--- ABOUT THIS EXERCISE ---
Find the lines of the material below that include the string "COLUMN", then copy each one.

= Beginning of Section =

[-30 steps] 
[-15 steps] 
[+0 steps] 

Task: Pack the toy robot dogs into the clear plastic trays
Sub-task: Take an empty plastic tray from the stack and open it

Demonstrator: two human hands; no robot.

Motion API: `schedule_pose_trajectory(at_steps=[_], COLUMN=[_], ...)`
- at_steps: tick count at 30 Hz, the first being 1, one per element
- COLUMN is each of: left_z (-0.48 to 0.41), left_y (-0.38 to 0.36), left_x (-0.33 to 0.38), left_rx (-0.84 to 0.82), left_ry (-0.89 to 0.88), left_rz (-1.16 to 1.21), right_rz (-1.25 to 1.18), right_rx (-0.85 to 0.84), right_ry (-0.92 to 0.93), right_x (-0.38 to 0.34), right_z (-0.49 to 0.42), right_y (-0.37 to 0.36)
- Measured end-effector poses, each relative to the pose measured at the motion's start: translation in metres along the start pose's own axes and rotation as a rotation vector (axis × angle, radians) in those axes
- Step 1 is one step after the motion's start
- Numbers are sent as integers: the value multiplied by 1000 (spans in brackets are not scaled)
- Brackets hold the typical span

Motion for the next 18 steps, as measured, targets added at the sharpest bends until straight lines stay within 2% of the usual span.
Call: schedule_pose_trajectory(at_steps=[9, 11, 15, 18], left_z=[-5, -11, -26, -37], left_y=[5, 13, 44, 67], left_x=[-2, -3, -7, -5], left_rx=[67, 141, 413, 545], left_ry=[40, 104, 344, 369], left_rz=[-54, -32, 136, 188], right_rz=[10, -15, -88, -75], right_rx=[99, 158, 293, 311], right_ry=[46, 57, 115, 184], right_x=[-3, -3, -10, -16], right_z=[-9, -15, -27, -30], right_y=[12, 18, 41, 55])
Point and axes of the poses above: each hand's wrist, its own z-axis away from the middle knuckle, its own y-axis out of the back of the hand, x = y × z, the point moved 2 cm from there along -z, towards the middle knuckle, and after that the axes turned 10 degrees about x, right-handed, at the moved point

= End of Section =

--- RESPONSE TO THE TASK ---
Motion API: `schedule_pose_trajectory(at_steps=[_], COLUMN=[_], ...)`
- COLUMN is each of: left_z (-0.48 to 0.41), left_y (-0.38 to 0.36), left_x (-0.33 to 0.38), left_rx (-0.84 to 0.82), left_ry (-0.89 to 0.88), left_rz (-1.16 to 1.21), right_rz (-1.25 to 1.18), right_rx (-0.85 to 0.84), right_ry (-0.92 to 0.93), right_x (-0.38 to 0.34), right_z (-0.49 to 0.42), right_y (-0.37 to 0.36)

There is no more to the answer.